2.10 Histological processing
After fixation, all blocks were washed and then include in the process of dehydration, resin inclusion (LR WhiteTM HardGrid, London Resin Co Ltd, Berkshire, United Kingdom) and polymerization. Subsequently, the specimens were cut following a transaxial plane in the center of the block guided by the implant positioned at the center of the graft.
Two sections of approximately 100 – 150 µm thickness were obtained that were then ground to a thickness of approximately 60–80 µm using a cutting/grinding equipment (Exakt, Apparatebau, Norderstedt, Germany). Histological sections were stained with either Toluidine Blue or with Stevenel’s Blue and Alizarin Red.
2.11 Histomorphometric evaluation
The histological assessments were performed by an experienced assessor (E.F.D.R., see acknowledgements) after a calibration with another expert (D.B).
For the linear measurements, the following references were used: B, the most coronal bone to implant contact level; M, the implant margin; F, the floor of the original defect, positioned 3 mm apically to M. The following classification was applied based the distance between B and F (B-F), that is the bone gain from the base of the original defect: M-F ≤1 mm, 1> M-F ≤2mm, M-F >2mm. Bone-to-implant contact percentage (BIC%) was evaluated within 3 mm of the defect.
The morphometric measurements were performed in six locations (Figure 3), three of which close to the implant (I-S, internal superior; I-C, internal central; I-I, internal inferior), two central (C-S, central superior; C, central) and one external (E-S, external superior). New bone, xenograft, mix structure (composed of a mixture of xenograft and newly formed bone) and soft tissues were assessed. For the evaluation, one grid containing squares of 75 µm in dimension was superimposed onto the photomicrographs of each region using NIS-Elements software (Nikon, Tokyo, Japan). Each region was examined with a dimension of about 1 mm2.
2.12 Experimental outcomes and statistical methods.
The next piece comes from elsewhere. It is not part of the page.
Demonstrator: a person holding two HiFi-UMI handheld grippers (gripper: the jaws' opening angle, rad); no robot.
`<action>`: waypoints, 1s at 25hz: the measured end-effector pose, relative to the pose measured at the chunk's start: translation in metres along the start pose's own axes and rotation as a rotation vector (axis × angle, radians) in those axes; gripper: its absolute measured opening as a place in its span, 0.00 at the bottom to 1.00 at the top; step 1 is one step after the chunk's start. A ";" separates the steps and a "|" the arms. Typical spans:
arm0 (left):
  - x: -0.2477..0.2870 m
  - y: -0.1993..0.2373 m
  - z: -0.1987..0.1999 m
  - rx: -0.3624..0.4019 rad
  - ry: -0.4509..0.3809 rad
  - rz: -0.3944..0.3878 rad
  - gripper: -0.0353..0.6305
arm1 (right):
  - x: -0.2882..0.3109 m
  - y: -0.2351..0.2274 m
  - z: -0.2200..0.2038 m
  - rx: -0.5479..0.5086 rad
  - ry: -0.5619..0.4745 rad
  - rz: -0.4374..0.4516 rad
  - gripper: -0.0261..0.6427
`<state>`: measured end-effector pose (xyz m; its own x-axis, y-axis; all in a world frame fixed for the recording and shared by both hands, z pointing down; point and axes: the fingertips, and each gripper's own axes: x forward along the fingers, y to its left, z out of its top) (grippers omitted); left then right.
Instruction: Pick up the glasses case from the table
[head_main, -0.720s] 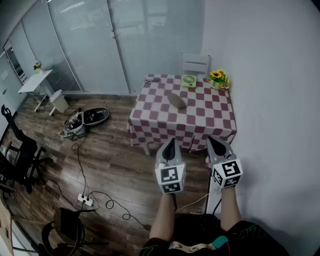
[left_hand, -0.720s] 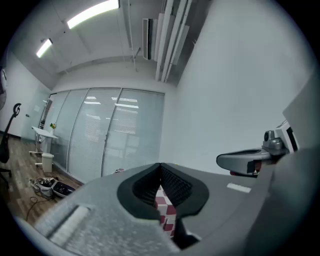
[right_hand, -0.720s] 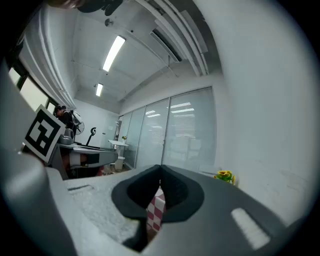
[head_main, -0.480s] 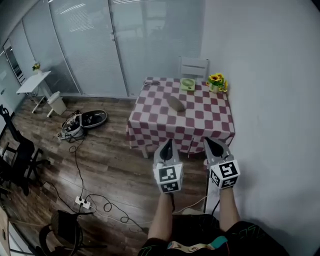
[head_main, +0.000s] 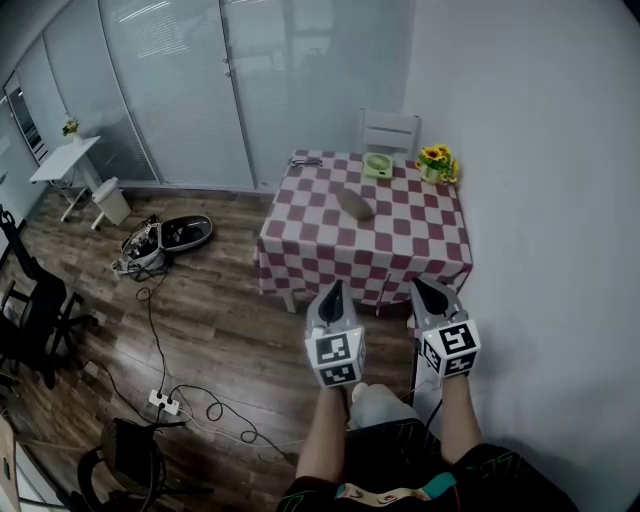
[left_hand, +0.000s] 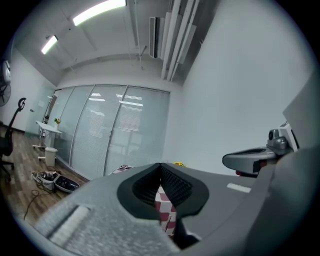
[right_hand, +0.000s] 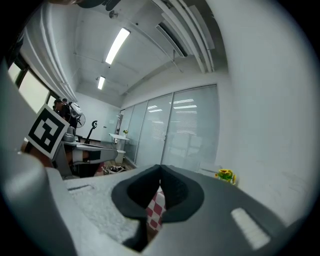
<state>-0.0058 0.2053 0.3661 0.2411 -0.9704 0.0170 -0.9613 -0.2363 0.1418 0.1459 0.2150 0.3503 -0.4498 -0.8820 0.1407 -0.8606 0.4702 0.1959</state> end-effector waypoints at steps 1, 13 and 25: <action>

The values obtained are expressed as the mean ± standard deviation. The primary variable was the mineralized new bone. The secondary variables were other tissues evaluated in the morphometric analysis. The Shapiro-Wilk test was used to determine the normality of data and, according to the results, the differences between the test and control sides were evaluated by a paired t-test or a Wilcoxon matched-pairs signed rank test. GraphPad Prism (version 10.0.2 for Windows, GraphPad Software, Boston, Massachusetts, USA, www.graphpad.com) was used for statistical analyses. The significance level was 5%.